This paradox is named the horizon problem. Another conceptual problem is named the flatness problem. It appears from all our present cosmological data that our Universe is spatially flat, namely that the cosmological parameter Ω is nearly equal to 1. Why is that so? Who prepared once again the initial conditions in such a precise way as to make Ω exactly equal to one?
The answer to both problems can be provided by the scenario of a primeval cosmic inflation.
As we observed in Sect. 5.6.1, during a phase of exponential expansion of the scale factor the horizon scale remains constant so that, assuming the existence of such a phase in our remote past, explains how a single causally connected region could split into many apparently disconnected ones. Similarly as we will see in the sequel we can argue that the Universe always exits flat from an exponential expansion phase irrespectively of the spatial curvature it had when it entered such a phase.

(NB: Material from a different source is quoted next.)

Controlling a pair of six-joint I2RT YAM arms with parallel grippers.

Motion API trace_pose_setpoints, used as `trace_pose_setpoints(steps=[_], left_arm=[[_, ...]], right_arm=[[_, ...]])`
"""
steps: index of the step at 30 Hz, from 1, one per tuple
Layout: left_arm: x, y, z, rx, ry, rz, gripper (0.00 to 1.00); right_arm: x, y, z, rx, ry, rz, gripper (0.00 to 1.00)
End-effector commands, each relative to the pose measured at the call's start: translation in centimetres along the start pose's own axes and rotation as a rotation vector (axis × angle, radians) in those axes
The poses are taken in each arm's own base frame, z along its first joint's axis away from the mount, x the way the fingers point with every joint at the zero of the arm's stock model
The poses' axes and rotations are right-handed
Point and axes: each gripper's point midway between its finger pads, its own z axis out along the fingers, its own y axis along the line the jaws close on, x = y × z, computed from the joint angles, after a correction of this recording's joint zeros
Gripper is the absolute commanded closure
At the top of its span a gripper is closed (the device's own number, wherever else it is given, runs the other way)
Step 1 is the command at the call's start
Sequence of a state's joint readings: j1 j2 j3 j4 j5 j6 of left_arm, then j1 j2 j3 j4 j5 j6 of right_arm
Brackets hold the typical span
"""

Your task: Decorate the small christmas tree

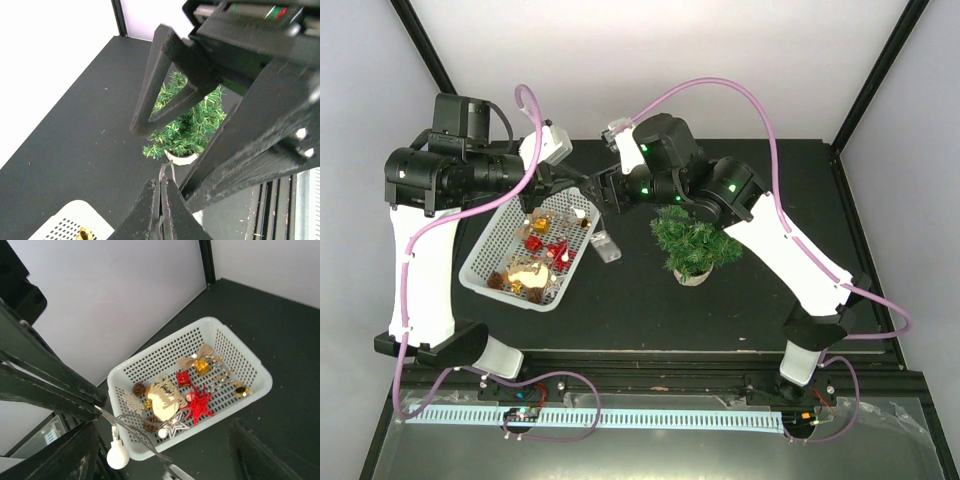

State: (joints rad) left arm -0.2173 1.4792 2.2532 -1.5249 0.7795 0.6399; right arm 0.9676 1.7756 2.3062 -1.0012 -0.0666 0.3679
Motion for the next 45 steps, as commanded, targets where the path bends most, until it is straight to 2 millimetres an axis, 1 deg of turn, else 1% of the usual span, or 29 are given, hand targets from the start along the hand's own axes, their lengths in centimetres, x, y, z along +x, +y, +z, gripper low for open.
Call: trace_pose_setpoints(steps=[1,7,11,13,14,15,18,19,21,25,26,31,32,34,36,39,41,43,44,45], left_arm=[[-1.1,-1.9,-0.3,0.052,-0.041,0.006,0.99],[-1.2,-2.3,-0.1,0.067,-0.041,0.006,0.98],[-1.0,-2.6,0.1,0.08,-0.033,0.004,0.98],[-0.5,-2.5,0.5,0.078,-0.019,0.0,0.98],[-0.2,-2.3,0.7,0.076,-0.013,-0.001,0.98],[0.1,-2.2,1.0,0.077,-0.006,-0.005,0.98],[0.7,-2.0,1.7,0.082,0.003,-0.018,0.98],[0.7,-1.8,1.9,0.077,0.004,-0.023,0.98],[0.8,-1.3,2.4,0.071,0.005,-0.035,0.93],[0.8,-0.4,3.2,0.061,0.002,-0.067,0.86],[0.7,-0.2,3.3,0.057,0.0,-0.071,0.83],[0.5,0.6,3.3,0.017,0.001,-0.071,0.45],[0.5,0.7,3.2,0.008,0.003,-0.065,0.39],[0.6,1.0,2.9,-0.022,0.008,-0.05,0.31],[0.7,1.4,2.7,-0.064,0.007,-0.032,0.25],[1.6,2.2,2.7,-0.136,0.003,-0.015,0.17],[2.6,2.7,3.1,-0.167,0.008,-0.017,0.15],[4.2,3.0,3.9,-0.174,0.035,-0.035,0.14],[4.5,3.3,4.0,-0.187,0.04,-0.035,0.13],[5.4,3.8,4.4,-0.198,0.059,-0.052,0.13]], right_arm=[[0.3,-0.2,1.2,0.01,0.0,0.004,0.31],[0.7,-0.2,1.7,0.003,0.006,0.017,0.37],[0.0,-0.5,1.5,0.024,-0.021,0.012,0.47],[-0.4,-0.5,1.3,0.028,-0.033,0.005,0.52],[-0.6,-0.4,1.1,0.027,-0.039,0.003,0.58],[-0.8,-0.3,1.0,0.026,-0.044,0.002,0.66],[-1.1,-0.4,0.7,0.029,-0.053,-0.001,0.96],[-1.1,-0.4,0.7,0.032,-0.053,0.0,0.99],[-1.3,-0.4,0.3,0.038,-0.063,-0.002,0.99],[-1.9,-0.6,-0.7,0.054,-0.09,-0.006,0.99],[-2.1,-0.6,-1.1,0.058,-0.097,-0.008,0.99],[-2.8,-0.9,-2.6,0.081,-0.129,-0.006,0.99],[-3.0,-1.0,-2.9,0.088,-0.139,-0.003,0.99],[-3.4,-0.9,-3.7,0.092,-0.16,0.0,0.99],[-3.9,-1.0,-4.6,0.098,-0.182,0.003,0.99],[-4.6,-1.2,-5.8,0.12,-0.214,0.005,0.99],[-5.1,-1.4,-6.7,0.137,-0.236,0.003,0.99],[-5.5,-1.6,-7.6,0.155,-0.255,-0.001,0.99],[-5.7,-1.7,-8.1,0.165,-0.266,-0.003,0.99],[-5.9,-1.8,-8.5,0.172,-0.274,-0.004,0.99]])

Hence an exponential inflation provides a generic mechanism able to solve the conceptual problems of cosmology. The question is: which kind of matter can provide the means of realizing such an inflationary phase. The answer is simple enough. It suffices to have a microscopic dynamical theory that besides other fields includes also scalar ones, self-interacting through the presence of some potential. In the next section we will see that the requirements on the structure of the potential in order to realize a reasonable inflationary phase are rather mild and generic. This implies that the inflationary universe scenario is robust.
5.8 Cosmic Evolution with a Scalar Field: The Basis for Inflation
The dynamical basis of inflation is fairly simple. The paradigm is provided by the simple model of a scalar field ϕ(x) interacting with gravity and with itself by means of some potential V (ϕ).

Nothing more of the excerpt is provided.